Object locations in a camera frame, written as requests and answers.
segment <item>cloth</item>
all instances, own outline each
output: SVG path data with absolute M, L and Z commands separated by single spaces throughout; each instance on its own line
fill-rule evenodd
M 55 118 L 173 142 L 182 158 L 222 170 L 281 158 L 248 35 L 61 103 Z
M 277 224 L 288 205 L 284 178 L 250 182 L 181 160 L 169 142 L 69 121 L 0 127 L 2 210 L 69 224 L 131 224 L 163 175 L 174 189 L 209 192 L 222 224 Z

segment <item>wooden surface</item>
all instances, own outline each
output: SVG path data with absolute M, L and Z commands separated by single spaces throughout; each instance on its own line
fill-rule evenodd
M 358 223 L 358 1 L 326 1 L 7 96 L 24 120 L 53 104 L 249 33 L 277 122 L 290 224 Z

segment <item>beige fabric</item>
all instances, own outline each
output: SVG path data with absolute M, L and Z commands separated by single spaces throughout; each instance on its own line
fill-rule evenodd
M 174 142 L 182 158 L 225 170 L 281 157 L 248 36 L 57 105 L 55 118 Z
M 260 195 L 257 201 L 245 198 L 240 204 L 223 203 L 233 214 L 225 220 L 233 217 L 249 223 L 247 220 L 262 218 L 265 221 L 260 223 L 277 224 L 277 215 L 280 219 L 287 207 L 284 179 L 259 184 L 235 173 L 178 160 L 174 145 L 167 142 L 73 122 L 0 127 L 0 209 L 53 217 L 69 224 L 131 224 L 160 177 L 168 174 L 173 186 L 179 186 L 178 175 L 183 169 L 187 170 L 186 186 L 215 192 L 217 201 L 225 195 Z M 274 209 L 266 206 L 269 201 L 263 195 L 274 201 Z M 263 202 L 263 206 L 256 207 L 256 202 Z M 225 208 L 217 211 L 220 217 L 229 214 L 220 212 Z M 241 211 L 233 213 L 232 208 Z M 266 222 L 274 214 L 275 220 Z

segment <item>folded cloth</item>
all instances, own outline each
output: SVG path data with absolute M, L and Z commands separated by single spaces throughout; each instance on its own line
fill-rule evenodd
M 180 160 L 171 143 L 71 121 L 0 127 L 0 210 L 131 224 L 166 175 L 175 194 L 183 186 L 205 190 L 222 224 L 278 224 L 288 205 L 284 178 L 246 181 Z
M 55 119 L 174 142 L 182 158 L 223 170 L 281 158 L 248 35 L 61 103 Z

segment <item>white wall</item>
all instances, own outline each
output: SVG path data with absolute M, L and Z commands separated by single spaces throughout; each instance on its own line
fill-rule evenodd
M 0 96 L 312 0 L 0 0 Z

● ● ● ● ●

Work instruction:
Which of the lines in the material carry the string "cloth"? Pull them out.

Answer box:
segment <item>cloth</item>
segment <item>folded cloth</item>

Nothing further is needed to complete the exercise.